Perhaps the natural language application most familiar to the average user of the Internet is that of text retrieval. This is what goes on whenever you use a search engine such as Alta Vista, Hotbot, etc. Here we explore the underlying space, data structures, and algorithms that pertain to text retrieval, particularly as they pertain to web search engines.
The basic process is simple:
The site http://northernwebs.com/set/ has an interesting tutorial directed at web designers surveying some of the major search engines, and the various policies they use in indexing texts and making relevance rankings of documents.
In order to retrieve text documents, each document must be entered into a database. Documents on the World Wide Web are typically written in a markup language called HTML. A markup language contains a number of tags whose function is to tell computer programs important details about how to process the text. When your browser views a Web page, it reads the markup and displays its contents appropriately.
If you're using the browser to view an HTML page, the menu command to 'view source' will show you the HTML underlying the document.
Some tags in HTML are provided especially for search engines.

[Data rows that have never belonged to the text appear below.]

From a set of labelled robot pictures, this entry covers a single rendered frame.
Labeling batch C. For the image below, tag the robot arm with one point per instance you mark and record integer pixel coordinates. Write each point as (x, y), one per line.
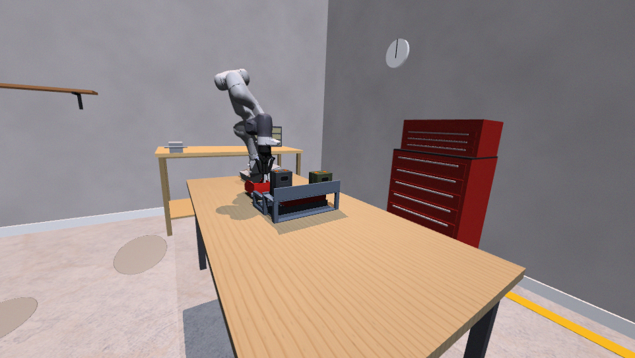
(247, 107)

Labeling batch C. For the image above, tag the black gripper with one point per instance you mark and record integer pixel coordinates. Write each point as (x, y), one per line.
(264, 154)

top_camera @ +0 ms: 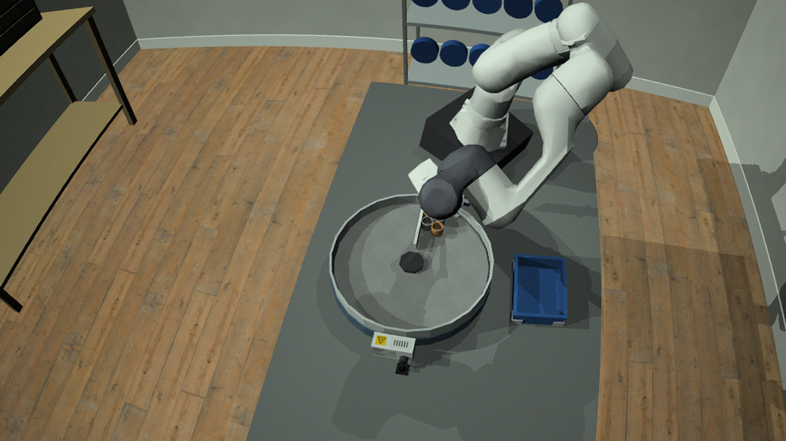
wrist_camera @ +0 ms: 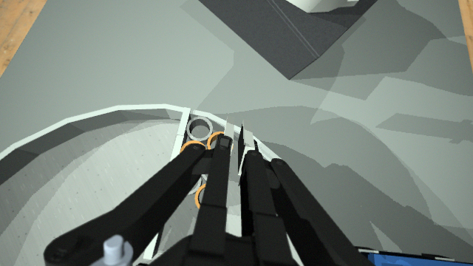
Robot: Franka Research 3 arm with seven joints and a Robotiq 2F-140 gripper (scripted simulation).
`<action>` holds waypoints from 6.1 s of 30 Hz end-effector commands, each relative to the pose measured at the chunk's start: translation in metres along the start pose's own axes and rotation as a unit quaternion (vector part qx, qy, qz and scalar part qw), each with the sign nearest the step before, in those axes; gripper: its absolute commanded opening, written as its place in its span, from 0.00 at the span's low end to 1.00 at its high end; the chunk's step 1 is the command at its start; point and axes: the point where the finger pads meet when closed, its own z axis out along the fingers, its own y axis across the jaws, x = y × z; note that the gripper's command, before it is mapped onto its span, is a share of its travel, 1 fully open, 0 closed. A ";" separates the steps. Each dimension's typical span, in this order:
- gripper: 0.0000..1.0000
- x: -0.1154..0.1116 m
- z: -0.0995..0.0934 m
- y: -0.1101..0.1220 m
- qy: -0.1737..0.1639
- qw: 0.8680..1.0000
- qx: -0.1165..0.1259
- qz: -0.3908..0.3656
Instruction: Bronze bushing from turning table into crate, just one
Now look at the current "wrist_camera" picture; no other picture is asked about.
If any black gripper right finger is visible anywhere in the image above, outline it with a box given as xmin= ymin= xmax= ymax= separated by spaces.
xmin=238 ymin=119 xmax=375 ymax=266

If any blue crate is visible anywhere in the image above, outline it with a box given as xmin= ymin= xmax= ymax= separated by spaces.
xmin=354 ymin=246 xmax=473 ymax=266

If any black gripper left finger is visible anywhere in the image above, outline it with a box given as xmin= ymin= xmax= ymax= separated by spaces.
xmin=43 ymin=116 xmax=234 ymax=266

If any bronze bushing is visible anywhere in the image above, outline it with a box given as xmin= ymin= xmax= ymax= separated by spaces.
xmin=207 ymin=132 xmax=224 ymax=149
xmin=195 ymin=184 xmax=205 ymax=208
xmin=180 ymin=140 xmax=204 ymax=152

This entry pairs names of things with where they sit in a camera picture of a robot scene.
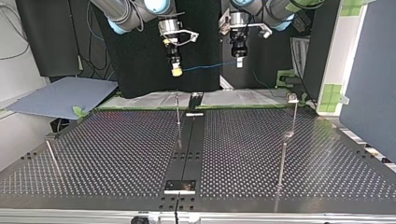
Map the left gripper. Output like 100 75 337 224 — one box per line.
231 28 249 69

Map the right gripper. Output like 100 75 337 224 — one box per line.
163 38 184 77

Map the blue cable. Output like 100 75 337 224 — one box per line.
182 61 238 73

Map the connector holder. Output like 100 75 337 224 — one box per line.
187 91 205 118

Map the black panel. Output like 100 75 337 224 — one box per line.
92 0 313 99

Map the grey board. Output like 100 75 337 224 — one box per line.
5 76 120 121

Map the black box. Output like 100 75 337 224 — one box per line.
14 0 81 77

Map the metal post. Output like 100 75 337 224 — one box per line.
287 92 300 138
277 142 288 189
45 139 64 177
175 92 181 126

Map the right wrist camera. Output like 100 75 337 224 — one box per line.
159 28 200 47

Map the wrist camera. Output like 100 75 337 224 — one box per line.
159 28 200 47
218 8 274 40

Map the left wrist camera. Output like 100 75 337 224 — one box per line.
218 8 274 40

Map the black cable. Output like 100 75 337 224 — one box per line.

There is a 'keyword' tag which specifically enlists keywords, and there is a 'description' tag which is intended to be displayed by search engines when posting it as a response to query.
HTML stands for HyperText Markup Language. Hypertext is text which can be linked to other text. Each Web page is identified by a kind of address known as a uniform resource locator, or URL. HTML indicates a link between pages by using a tag which associates some span of text with a particular URLs.
Search engines typically work by employing a program known as a spider to automatically follow links between pages, indexing each document as it finds it. Some 'deep' spiders will follow links as far down from each site's home page as it can, while some are 'shallow' spiders, which only depart from the home page a few levels.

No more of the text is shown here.